IBM Technology Zone operates a global Hybrid Cloud infrastructure inclusive of IBM Cloud, AWS, Azure, Power, Z, VMWare, and KVM. The Security Specialist is to work with the Security & Compliance lead to ensure scalable security architectures across these platforms and compliance commitments are reflected in the corresponding roadmaps. Additionally, compliance risks and audit findings are completed within the planned timeframes, and identified compliance issues are properly risk assessed with an action plan to close. The Security Specialist in our team will participate in some or all of the following:
• Review, document, and iterate on cloud security models to ensure scalable and secure access to our Hybrid Cloud infrastructure.
• Collaborating with infrastructure architects and technical security teams to define and implement security processes and procedures based on industry-standard best practices and compliance requirements. Defining the requirements and validating the procedures and audit testing methodology
• Conducting regularly reviews on compliance progression of systems and hosting internal and third-party audits as required in order to maintain certifications and compliance certificates.

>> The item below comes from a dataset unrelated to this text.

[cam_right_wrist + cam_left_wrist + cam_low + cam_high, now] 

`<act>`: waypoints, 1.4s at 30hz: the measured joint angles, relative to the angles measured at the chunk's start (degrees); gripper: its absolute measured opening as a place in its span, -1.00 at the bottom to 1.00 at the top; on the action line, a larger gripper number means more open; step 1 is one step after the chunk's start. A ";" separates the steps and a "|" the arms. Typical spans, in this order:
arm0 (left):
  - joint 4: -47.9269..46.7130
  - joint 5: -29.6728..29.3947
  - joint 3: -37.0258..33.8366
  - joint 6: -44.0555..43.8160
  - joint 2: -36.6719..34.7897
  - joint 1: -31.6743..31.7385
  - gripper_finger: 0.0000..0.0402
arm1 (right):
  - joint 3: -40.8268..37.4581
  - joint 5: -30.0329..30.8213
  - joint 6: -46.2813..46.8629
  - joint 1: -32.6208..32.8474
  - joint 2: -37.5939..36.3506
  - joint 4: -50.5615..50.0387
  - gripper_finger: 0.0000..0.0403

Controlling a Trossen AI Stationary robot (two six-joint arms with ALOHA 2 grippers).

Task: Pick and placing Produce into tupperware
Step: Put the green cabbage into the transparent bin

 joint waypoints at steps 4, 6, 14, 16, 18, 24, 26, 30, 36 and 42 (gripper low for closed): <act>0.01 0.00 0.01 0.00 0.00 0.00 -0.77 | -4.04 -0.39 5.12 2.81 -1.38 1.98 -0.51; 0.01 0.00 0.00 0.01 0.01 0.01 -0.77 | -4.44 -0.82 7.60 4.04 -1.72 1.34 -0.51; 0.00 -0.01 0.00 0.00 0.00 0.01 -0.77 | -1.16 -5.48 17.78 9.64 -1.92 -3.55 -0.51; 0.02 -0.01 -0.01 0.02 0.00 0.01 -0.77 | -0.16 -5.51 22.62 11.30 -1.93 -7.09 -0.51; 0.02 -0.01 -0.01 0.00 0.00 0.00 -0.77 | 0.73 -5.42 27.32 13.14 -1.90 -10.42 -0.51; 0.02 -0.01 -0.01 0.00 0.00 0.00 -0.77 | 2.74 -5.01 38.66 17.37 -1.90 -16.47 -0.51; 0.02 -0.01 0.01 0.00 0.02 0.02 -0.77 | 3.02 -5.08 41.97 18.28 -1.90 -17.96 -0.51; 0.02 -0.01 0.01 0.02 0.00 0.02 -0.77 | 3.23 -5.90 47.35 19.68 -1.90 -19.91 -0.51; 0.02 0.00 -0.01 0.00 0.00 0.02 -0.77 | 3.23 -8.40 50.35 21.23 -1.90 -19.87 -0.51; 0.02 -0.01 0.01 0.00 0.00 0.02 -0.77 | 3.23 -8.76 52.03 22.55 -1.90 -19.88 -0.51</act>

• Working with the Development teams to ensure automation of evidence collection and evidence management is in line with compliance expectations at all times, and when this is not the case, identifies specific actions and owners to meet the expectations.
• Assisting team members in addressing highly complex security issues applicable to enterprise environment.
• Mitigate CISR exceptions pursuant to established CIO policies.
Successful security Compliance leader will possess the following skills or knowledge:
• Ability to leverage and extend existing security reference architecture to include detailed security models for IBM Cloud, AWS, Azure, & VMWare environments.
• Ability to leverage and extend existing security reference architecture to include front-end and back-end components at the application level.
• Experience working with application and cloud SMEs to document security models.
• Experience with public cloud security models, i.e., access policies, resource groups, IAM, LDAP, etc.
• Ability to utilize project management principles to properly scope compliance work efforts by service lines, identify common areas of work, and create a measurable milestone plans across service lines to enable completion of compliance work items on time.
• Experience with compliance programs such as FFIEC or FedRAMP/ FISMA, GDPR, SOC 2, PCI, NIST, ISO, or ITAR.
• Experience in risk assessment processes, service delivery operations, and software development.
• Ability to understand enterprise business computing operations/requirements, and in particular, public cloud and communicate to service lines what is expected in order to consider a work item complete.
• Ability to stand firm on issues yet be flexible and creative when working with stakeholders to find effective solutions.